#### What the task requires:
Take the line containing "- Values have" and every line after it to the end of the data, and write them out exactly as they appear.

#### Records for this task:
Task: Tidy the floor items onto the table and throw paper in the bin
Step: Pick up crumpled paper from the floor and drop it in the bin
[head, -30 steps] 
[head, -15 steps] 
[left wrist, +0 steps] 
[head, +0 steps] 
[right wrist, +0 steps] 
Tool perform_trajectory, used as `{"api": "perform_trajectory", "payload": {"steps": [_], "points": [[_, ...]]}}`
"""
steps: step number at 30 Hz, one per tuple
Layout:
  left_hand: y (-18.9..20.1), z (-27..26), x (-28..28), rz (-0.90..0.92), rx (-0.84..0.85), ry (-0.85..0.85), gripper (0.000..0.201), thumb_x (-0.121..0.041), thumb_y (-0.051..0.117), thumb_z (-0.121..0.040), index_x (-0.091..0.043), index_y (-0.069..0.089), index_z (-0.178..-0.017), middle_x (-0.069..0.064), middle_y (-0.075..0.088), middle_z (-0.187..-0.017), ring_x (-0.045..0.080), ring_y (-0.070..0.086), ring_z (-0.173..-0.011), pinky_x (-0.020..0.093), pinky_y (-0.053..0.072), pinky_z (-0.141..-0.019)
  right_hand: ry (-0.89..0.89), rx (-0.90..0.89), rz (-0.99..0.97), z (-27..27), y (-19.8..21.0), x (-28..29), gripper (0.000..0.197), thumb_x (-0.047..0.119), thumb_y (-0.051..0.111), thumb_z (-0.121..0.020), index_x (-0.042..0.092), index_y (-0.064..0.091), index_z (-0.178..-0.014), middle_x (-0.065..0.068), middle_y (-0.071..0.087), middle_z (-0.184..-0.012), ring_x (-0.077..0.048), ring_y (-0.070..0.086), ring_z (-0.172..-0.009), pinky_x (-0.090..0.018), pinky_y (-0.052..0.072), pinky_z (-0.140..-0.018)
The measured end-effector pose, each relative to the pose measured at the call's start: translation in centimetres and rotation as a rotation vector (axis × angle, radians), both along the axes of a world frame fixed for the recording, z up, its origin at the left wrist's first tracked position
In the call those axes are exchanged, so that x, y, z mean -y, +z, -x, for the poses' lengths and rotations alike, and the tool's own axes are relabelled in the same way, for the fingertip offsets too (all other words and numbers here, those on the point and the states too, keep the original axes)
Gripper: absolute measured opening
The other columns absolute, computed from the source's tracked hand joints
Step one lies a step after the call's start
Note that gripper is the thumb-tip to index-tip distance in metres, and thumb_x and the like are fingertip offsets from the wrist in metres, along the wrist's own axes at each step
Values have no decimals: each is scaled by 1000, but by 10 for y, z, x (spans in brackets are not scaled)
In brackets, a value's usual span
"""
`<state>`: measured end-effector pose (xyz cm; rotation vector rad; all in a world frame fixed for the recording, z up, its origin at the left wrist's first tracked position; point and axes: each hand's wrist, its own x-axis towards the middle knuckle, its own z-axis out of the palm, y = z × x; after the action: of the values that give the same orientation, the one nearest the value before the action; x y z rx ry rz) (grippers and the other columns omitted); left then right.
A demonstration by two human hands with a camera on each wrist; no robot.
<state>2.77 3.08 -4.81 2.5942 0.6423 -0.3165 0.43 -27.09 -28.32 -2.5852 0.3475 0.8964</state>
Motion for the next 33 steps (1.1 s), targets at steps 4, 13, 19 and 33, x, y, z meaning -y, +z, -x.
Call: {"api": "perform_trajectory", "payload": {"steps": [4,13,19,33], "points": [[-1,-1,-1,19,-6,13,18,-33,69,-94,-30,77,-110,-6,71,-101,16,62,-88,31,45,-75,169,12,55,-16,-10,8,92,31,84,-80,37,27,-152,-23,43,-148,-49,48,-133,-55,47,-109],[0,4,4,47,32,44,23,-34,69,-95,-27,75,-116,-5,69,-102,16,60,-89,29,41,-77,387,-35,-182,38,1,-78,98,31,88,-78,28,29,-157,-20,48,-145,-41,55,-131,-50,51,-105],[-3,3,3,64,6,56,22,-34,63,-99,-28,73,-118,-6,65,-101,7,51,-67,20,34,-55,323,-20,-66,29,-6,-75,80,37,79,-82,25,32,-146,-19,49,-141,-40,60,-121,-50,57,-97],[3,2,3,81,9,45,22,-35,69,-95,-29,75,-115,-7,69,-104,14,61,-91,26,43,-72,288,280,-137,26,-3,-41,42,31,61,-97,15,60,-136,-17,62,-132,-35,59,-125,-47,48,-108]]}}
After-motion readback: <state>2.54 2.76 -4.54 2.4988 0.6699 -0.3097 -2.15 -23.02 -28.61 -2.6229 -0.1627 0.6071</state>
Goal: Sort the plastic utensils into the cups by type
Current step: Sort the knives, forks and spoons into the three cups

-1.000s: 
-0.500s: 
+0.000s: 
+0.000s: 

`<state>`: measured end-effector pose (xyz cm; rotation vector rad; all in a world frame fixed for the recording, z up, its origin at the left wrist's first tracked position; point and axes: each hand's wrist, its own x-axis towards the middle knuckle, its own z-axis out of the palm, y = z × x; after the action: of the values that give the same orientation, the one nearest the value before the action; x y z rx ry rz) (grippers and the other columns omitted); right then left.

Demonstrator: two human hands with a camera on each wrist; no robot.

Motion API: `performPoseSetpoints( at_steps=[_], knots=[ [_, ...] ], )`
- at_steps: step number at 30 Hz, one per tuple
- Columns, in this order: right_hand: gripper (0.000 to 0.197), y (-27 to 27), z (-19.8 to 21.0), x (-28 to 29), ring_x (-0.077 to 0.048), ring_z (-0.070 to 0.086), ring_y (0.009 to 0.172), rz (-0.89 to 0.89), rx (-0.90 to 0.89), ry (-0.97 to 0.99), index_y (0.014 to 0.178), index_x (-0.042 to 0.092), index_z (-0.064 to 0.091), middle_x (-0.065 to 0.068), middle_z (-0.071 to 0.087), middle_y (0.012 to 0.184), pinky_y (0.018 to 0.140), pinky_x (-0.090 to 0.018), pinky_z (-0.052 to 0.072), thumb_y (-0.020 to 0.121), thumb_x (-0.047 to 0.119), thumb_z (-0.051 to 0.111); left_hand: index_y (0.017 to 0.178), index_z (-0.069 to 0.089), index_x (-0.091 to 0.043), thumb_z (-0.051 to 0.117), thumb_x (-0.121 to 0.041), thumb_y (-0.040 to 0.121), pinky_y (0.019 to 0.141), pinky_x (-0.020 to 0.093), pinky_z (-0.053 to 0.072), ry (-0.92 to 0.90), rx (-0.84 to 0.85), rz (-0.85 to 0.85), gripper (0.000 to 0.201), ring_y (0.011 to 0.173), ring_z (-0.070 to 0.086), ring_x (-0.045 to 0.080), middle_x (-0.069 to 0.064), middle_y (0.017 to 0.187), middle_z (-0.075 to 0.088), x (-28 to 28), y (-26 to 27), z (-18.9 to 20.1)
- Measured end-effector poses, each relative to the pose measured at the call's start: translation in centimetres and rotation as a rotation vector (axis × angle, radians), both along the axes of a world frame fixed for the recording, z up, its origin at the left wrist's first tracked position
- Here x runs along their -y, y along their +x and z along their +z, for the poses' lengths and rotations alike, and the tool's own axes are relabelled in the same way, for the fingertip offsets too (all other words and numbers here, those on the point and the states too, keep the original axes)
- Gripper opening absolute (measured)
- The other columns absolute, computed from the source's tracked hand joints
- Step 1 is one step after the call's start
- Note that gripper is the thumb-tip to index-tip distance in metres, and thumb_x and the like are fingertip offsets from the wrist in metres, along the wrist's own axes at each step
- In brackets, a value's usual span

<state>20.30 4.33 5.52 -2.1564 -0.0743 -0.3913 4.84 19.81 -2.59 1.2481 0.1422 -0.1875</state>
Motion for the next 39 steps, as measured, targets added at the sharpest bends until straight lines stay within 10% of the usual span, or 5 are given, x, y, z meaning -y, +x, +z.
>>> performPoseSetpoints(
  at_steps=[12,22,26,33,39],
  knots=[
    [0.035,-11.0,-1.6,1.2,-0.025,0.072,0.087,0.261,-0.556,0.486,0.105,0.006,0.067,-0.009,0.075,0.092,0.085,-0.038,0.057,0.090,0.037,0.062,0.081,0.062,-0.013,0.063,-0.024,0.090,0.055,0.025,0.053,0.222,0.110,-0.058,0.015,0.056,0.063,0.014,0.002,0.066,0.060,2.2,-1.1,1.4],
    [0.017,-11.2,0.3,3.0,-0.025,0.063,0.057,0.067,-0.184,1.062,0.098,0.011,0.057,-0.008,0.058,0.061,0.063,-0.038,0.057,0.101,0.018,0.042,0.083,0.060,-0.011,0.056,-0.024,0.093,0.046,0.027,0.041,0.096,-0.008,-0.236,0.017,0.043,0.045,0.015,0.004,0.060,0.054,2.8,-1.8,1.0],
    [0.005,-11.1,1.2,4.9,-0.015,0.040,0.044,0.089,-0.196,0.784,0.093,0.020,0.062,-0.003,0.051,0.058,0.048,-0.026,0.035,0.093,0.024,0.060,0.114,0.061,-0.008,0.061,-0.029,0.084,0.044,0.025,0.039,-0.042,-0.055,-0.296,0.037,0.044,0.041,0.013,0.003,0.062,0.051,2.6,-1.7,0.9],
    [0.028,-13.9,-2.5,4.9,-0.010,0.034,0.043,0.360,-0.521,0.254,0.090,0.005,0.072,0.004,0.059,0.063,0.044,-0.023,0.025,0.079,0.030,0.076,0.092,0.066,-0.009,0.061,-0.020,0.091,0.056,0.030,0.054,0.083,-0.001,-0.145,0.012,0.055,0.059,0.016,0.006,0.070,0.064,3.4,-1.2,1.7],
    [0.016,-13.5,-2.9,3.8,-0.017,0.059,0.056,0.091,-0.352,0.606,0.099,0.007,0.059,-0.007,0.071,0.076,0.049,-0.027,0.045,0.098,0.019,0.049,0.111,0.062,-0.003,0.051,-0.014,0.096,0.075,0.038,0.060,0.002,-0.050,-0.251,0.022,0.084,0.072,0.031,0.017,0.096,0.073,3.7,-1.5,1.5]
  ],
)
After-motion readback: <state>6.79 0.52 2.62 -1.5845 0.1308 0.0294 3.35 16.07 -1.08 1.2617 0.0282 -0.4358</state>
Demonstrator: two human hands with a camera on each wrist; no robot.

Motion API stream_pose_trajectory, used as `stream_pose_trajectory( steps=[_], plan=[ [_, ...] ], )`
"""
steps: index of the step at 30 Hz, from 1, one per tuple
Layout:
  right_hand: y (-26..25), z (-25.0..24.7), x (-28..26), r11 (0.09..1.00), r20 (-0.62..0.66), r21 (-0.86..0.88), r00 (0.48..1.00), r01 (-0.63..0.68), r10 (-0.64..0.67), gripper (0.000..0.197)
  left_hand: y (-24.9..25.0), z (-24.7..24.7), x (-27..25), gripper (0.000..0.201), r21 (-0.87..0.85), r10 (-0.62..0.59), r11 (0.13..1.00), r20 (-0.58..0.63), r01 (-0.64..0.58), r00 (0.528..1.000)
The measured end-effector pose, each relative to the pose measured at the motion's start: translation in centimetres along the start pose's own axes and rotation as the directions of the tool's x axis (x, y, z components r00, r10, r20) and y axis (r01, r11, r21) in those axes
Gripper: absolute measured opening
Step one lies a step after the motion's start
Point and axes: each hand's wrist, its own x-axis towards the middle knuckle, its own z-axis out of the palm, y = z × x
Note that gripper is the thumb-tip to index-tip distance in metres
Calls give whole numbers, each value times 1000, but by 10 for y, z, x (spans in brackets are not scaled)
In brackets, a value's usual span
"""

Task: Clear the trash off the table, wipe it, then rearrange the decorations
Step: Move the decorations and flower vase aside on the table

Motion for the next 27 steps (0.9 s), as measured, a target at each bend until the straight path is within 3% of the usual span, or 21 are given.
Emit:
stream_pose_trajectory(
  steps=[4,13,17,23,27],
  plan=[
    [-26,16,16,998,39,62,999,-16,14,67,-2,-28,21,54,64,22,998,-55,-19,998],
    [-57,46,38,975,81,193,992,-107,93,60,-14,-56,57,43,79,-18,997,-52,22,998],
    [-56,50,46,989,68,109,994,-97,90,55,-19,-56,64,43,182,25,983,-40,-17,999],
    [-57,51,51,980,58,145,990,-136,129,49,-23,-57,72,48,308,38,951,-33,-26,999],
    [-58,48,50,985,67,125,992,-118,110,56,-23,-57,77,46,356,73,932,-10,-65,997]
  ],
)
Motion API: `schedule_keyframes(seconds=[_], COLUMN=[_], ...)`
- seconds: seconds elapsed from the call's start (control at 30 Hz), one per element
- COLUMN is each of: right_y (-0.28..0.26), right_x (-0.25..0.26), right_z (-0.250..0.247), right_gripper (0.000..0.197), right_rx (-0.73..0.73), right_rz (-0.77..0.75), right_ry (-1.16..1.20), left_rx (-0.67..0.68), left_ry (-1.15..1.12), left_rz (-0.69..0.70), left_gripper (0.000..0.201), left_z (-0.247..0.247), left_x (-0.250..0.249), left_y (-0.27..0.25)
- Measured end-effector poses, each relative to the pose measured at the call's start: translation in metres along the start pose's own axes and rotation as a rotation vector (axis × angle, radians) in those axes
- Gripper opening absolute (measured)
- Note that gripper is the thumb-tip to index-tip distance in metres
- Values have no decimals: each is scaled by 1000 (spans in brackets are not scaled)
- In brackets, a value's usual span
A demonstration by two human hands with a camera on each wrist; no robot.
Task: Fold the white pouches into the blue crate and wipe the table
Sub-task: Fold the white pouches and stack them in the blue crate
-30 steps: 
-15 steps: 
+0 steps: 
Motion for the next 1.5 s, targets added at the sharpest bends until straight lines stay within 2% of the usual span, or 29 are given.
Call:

#### Answer for this exercise:
- Values have no decimals: each is scaled by 1000 (spans in brackets are not scaled)
- In brackets, a value's usual span
A demonstration by two human hands with a camera on each wrist; no robot.
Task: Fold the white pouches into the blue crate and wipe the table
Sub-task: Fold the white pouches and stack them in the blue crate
-30 steps: 
-15 steps: 
+0 steps: 
Motion for the next 1.5 s, targets added at the sharpest bends until straight lines stay within 2% of the usual span, or 29 are given.
Call:

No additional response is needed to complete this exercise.